What you are asked to do: Copy out the listing that follows exactly, dropping every picture.

Data segment:
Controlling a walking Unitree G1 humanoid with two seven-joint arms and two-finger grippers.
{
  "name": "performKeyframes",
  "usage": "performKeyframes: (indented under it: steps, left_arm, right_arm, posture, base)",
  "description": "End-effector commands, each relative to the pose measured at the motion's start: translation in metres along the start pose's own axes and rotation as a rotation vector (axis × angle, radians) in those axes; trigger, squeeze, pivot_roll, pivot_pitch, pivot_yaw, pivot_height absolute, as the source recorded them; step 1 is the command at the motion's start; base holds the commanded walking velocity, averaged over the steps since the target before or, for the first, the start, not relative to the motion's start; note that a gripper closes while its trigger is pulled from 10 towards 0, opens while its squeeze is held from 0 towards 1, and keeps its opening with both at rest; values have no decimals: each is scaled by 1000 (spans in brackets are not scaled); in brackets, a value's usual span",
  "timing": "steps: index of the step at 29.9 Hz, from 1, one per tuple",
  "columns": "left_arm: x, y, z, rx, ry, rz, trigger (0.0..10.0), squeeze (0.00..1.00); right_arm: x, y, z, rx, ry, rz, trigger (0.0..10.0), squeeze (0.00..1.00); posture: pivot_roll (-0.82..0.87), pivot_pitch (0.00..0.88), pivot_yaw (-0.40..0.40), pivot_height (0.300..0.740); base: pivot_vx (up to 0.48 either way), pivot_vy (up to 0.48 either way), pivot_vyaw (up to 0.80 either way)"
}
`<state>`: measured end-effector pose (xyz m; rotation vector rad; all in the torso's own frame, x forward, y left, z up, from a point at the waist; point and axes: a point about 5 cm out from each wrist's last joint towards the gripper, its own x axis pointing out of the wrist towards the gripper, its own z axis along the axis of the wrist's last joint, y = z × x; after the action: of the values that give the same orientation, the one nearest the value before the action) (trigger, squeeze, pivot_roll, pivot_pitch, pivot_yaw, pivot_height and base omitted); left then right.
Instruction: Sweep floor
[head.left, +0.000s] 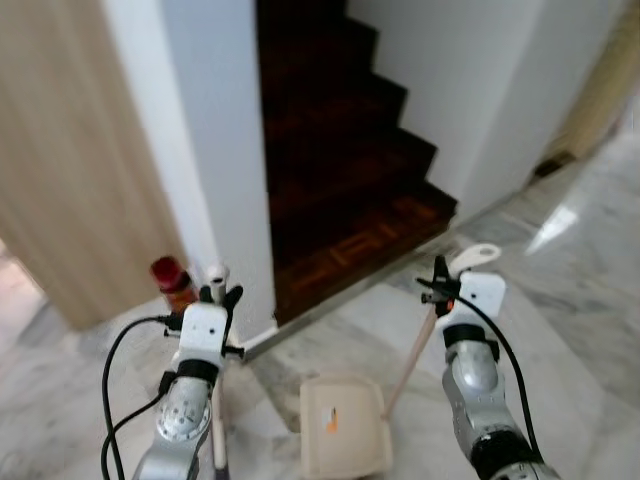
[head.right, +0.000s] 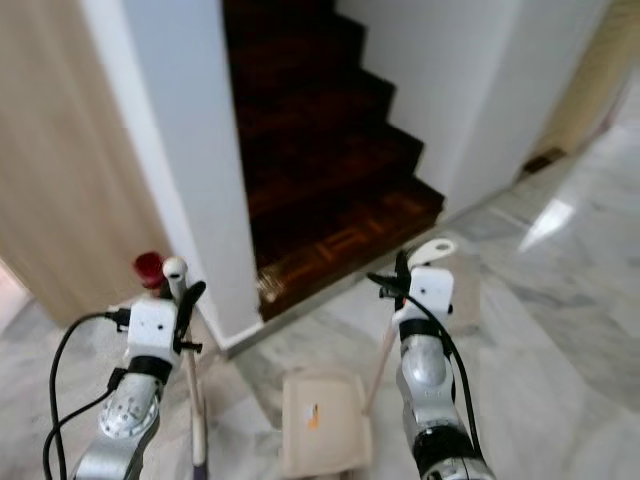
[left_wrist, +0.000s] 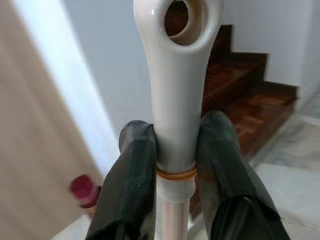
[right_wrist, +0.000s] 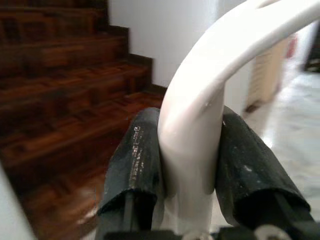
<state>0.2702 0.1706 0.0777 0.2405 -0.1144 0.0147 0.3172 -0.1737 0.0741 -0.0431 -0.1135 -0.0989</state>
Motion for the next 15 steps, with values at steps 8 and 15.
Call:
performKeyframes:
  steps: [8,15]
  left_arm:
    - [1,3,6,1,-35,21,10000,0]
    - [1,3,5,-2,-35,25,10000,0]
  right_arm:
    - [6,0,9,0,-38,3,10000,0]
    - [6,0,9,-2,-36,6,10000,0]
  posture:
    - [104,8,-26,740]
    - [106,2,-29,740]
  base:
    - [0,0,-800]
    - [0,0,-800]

Written answer:
Controlling a walking Unitree G1 humanoid with two seven-joint arms and two-finger grippers.
{
  "name": "performKeyframes",
  "usage": "performKeyframes: (indented under it: steps, left_arm, right_arm, posture, base)",
  "description": "End-effector commands, each relative to the pose measured at the motion's start: translation in metres along the start pose's own axes and rotation as a rotation vector (axis × angle, radians) in those axes; trigger, squeeze, pivot_roll, pivot_pitch, pivot_yaw, pivot_height absolute, as the source recorded them; step 1 is the command at the motion's start; base holds the commanded walking velocity, averaged over the steps since the target before or, for the first, the start, not relative to the motion's start; note that a gripper closes while its trigger is pulled from 10 towards 0, opens while its squeeze is held from 0 towards 1, and keeps its opening with both at rest; values have no decimals: each is scaled by 1000 (spans in brackets are not scaled); in brackets, a value's usual span",
  "timing": "steps: index of the step at 29.9 Hz, from 1, one per tuple",
  "columns": "left_arm: x, y, z, rx, ry, rz, trigger (0.0..10.0), squeeze (0.00..1.00); right_arm: x, y, z, rx, ry, rz, trigger (0.0..10.0), squeeze (0.00..1.00); posture: pivot_roll (-0.82..0.87), pivot_pitch (0.00..0.88), pivot_yaw (-0.40..0.40), pivot_height (0.300..0.740); base: pivot_vx (up to 0.48 either way), pivot_vy (up to 0.48 either way), pivot_vyaw (up to 0.80 either way)"
}
`<state>`: measured end-effector pose (xyz m; rotation vector rad; all in the torso's own frame, x forward, y left, z up, from a point at the waist; point and axes: a point about 5 cm out from each wrist's last joint towards the gripper, its own x axis pointing out of the wrist towards the gripper, its own z axis along the axis of the wrist's last joint, y = z × x; after the action: of the values that give the same orientation, the one nearest the value before the action) (trigger, squeeze, pivot_roll, pivot_pitch, pivot_yaw, pivot_height and base omitted); left then right.
Instruction: Sweep floor
[head.left, +0.000s] 
[head.right, +0.000s] 
[left_wrist, +0.000s] 
[right_wrist, +0.000s] 
<state>0.2702 0.1706 0.0777 0.2405 -0.1144 0.0147 0.3172 -0.1737 0.0741 -0.0431 -0.1135 -0.0989</state>
Motion for the next 15 steps, with values at steps 8 and 15.
Call:
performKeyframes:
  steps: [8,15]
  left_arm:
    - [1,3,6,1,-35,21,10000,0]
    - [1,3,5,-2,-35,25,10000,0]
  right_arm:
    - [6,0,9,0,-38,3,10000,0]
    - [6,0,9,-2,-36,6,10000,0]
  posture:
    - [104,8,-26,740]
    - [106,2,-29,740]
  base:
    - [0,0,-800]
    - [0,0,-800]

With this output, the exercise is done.